Methods: To comprehensively understand toxic building materials, this paper utilizes existing data to train AI models and create algorithms for material toxicity prediction. These models leverage advanced algorithms, trained on existing datasets, to analyze extensive information. We particularly focus on volatile organic compounds from paints, impregnating agents, fire-induced toxicity, asbestos, radioactive materials, lead plumbing, silica dust, benzene, and formaldehyde.
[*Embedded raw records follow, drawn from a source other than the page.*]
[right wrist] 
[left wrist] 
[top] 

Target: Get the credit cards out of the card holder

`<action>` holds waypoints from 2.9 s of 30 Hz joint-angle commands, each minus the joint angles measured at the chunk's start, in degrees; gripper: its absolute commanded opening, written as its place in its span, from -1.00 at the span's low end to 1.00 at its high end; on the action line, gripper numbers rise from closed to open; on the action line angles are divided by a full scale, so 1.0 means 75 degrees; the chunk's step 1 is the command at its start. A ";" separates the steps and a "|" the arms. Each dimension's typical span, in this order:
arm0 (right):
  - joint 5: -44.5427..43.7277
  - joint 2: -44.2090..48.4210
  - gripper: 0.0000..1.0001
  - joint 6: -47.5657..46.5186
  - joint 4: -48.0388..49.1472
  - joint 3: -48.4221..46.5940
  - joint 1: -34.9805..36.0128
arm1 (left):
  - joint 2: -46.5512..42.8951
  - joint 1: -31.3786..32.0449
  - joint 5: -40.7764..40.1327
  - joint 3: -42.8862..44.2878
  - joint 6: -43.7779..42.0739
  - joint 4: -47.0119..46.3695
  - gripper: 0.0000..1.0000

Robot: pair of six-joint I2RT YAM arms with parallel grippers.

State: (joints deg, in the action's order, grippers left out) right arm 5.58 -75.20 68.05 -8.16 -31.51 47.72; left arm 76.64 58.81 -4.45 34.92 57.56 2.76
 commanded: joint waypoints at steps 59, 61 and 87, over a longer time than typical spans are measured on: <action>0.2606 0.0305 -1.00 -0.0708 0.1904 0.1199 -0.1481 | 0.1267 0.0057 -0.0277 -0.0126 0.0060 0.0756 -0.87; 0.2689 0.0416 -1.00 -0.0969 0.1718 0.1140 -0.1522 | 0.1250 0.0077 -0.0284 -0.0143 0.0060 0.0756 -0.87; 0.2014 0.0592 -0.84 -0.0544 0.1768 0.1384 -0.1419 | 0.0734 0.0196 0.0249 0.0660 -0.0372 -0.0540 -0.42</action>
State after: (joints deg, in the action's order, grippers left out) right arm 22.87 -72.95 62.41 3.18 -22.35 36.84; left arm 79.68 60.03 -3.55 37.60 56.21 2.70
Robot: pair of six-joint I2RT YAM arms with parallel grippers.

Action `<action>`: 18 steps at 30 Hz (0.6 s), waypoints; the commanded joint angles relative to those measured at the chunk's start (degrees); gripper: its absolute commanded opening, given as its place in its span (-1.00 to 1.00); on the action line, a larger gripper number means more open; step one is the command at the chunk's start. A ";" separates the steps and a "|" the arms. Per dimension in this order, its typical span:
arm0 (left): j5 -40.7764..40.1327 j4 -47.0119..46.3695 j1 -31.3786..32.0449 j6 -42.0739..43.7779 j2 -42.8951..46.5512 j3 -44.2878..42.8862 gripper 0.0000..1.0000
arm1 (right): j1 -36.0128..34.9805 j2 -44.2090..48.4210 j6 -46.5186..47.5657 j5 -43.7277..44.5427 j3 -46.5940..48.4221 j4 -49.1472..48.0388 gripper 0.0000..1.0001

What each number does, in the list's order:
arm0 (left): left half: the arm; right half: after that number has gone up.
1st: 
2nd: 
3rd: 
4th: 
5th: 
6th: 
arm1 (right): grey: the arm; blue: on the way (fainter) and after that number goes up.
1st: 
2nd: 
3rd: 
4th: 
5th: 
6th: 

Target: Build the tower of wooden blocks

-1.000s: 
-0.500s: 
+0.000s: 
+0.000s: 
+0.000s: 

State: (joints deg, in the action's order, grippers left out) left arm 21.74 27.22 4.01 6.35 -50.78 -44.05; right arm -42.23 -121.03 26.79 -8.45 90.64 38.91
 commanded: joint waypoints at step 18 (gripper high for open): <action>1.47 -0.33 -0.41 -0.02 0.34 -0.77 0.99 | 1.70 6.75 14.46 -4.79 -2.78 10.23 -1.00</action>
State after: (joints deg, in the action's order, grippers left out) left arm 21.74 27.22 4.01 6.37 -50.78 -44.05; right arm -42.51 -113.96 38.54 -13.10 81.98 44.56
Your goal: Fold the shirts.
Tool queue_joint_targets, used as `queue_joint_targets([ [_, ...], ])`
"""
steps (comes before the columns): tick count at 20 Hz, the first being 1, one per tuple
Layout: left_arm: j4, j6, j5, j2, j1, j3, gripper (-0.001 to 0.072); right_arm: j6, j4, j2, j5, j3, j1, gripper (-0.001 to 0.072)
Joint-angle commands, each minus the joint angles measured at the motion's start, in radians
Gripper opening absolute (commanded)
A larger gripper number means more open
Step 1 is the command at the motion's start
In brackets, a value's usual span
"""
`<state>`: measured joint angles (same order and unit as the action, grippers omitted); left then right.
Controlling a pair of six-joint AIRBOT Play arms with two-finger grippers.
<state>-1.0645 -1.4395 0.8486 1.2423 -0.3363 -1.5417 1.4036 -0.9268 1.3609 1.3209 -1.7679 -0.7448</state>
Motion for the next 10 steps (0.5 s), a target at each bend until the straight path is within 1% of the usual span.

A comparative analysis is employed to determine the most effective model for predicting material toxicity and identifying carcinogenic elements.
Results: Our AI-driven models not only predict carcinogenic emissions and environmental cancer risk but also identify alternative substances that align with safety standards and economic considerations. This dual functionality aims to guide professionals in making informed decisions during the construction process, with a heightened emphasis on cancer prevention. The integration of AI-driven approaches will mark a paradigm shift in sustainable construction practices, facilitating informed decision-making and empowering professionals to effectively eliminate toxic building materials, thereby preventing cancer risks.
Conclusion: In conclusion, the implementation of AI-driven models for prediction and recommendation of alternate strategies, presents a transformative solution to the challenges faced in sustainable construction. This study underscores the significance of informed decisionmaking, promoting the elimination of carcinogenic building materials and fostering a safer and more sustainable construction industry. This study not only contributes to creating environments that prioritize safety and sustainability but also plays a pivotal role in preventing potential health risks, including cancer. This marks a crucial advancement in the field of sustainable construction practices with a profound impact on public health.